Among the records that follow, find each line holding the word "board" and copy it.

[Dataset records]
============================================================
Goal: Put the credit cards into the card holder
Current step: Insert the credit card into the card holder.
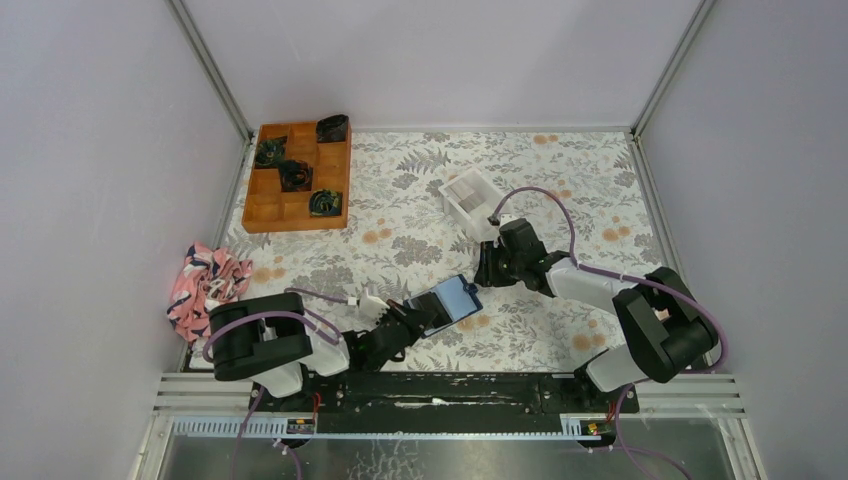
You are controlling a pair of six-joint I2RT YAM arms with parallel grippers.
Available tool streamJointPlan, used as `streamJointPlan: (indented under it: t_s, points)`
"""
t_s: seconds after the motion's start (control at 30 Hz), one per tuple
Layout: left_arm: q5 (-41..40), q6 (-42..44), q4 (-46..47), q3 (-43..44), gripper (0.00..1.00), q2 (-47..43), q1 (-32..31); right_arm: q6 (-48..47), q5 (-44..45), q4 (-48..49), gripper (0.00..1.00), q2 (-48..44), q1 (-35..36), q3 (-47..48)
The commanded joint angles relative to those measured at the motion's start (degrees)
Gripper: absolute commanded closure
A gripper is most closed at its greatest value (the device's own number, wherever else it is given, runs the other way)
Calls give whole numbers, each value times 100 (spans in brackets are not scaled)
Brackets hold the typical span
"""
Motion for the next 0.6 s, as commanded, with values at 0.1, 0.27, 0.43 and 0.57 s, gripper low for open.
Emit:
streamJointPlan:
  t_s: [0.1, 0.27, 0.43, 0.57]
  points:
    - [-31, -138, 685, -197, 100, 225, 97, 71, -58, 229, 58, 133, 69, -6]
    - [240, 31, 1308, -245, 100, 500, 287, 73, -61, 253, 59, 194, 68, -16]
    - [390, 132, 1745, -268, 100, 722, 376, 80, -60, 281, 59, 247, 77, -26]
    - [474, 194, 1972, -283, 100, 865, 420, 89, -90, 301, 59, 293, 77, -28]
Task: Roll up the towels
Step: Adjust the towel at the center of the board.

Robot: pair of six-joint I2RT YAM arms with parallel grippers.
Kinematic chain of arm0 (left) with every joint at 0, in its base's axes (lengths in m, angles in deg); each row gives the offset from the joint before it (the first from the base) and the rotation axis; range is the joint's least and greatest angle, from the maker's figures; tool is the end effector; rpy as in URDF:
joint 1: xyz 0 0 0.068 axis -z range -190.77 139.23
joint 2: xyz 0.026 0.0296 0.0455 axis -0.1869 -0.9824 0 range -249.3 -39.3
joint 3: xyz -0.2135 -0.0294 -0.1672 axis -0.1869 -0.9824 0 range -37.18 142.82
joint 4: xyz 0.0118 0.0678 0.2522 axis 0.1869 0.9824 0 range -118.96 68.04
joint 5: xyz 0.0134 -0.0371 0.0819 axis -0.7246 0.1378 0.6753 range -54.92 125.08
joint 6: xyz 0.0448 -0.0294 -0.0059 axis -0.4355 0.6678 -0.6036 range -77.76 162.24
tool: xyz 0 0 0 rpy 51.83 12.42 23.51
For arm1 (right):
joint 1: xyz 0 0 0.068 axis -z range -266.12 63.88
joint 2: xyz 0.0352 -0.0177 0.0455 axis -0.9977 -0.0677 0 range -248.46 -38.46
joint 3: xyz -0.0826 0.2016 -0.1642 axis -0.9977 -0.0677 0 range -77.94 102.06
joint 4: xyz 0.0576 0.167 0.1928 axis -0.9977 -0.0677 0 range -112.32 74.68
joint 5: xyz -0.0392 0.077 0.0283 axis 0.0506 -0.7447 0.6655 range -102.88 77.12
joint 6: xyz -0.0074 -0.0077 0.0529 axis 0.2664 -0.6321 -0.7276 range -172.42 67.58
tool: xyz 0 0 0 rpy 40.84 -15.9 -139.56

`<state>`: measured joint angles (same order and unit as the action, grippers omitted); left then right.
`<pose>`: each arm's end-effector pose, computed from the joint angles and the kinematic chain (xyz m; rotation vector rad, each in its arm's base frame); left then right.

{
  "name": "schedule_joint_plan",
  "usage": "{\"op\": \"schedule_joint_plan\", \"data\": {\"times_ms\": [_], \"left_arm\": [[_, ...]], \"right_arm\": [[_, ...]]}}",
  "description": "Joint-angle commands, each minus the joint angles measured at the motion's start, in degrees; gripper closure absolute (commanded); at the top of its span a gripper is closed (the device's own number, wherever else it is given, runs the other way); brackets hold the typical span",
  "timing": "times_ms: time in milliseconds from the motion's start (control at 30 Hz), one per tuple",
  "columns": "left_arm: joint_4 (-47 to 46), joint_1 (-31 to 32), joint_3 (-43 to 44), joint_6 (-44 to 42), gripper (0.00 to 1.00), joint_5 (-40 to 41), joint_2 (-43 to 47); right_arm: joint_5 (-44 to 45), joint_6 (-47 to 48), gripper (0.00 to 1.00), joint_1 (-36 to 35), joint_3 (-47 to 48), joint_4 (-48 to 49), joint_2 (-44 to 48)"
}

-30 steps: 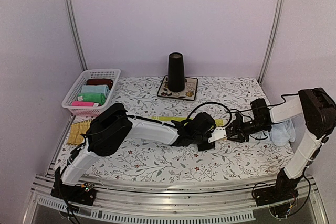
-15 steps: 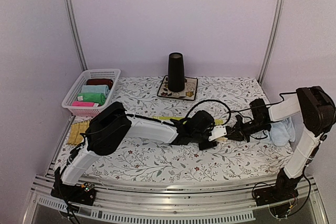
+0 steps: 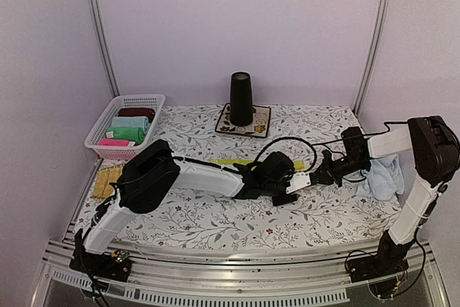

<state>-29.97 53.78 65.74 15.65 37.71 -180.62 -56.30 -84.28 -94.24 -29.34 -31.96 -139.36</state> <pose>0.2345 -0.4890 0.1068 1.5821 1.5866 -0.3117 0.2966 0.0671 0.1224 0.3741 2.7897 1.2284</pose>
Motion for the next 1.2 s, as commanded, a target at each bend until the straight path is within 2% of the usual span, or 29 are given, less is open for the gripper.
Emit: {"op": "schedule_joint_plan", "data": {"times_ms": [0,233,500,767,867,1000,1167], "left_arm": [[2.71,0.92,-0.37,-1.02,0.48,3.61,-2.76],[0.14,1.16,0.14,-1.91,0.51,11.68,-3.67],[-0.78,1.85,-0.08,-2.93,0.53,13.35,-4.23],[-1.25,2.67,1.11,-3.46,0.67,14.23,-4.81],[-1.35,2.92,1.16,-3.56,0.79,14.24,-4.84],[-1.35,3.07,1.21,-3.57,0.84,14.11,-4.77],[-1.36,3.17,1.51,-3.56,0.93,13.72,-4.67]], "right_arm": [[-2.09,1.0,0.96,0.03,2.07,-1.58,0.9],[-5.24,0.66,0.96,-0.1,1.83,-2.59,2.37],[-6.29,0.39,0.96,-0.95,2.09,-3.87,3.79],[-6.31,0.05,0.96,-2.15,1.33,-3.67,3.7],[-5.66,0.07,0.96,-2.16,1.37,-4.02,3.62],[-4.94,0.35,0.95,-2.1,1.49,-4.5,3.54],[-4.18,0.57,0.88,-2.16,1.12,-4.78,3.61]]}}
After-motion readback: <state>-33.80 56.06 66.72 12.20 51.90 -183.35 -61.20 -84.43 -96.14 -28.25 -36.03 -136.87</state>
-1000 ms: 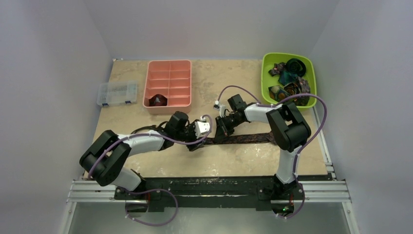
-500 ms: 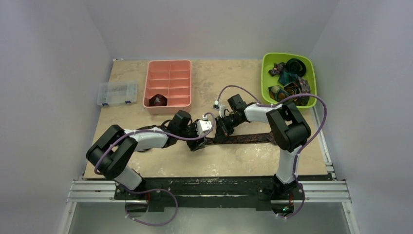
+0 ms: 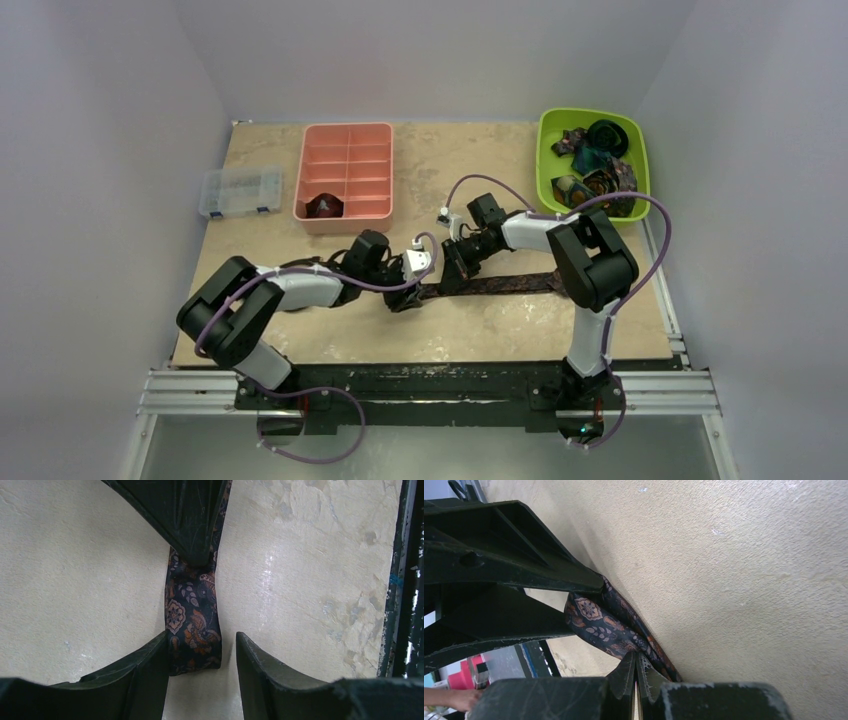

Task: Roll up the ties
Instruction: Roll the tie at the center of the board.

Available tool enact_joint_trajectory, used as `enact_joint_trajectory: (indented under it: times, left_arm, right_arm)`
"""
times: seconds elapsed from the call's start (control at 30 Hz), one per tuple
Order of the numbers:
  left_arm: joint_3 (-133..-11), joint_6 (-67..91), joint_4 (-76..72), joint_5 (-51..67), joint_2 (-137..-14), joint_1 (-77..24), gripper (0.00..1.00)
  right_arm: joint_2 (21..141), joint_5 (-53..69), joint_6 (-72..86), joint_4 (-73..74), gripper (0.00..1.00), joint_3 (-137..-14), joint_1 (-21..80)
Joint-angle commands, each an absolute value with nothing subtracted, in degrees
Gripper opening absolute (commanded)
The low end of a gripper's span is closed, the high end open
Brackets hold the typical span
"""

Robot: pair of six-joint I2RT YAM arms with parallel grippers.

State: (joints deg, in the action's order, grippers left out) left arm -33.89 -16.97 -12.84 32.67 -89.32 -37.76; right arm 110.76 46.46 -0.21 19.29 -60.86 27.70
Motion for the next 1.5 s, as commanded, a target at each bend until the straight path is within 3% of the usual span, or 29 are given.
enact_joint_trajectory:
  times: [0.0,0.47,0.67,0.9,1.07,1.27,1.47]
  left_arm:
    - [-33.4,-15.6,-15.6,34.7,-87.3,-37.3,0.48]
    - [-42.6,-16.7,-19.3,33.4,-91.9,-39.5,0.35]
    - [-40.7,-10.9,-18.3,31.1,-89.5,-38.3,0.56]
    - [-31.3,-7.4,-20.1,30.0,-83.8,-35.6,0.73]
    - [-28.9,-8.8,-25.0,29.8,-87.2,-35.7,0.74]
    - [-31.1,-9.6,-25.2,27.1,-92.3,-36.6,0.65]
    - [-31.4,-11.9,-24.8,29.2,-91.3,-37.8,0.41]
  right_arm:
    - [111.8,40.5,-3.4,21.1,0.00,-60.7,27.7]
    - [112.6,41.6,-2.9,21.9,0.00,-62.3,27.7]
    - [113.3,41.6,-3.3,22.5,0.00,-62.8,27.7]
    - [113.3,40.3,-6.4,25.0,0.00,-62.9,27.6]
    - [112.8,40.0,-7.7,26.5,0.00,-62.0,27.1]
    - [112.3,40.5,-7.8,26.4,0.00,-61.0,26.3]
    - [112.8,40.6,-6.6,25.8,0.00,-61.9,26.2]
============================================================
## WRITTEN SOLUTION:
Step: Adjust the towel at the center of the board.
Instruction: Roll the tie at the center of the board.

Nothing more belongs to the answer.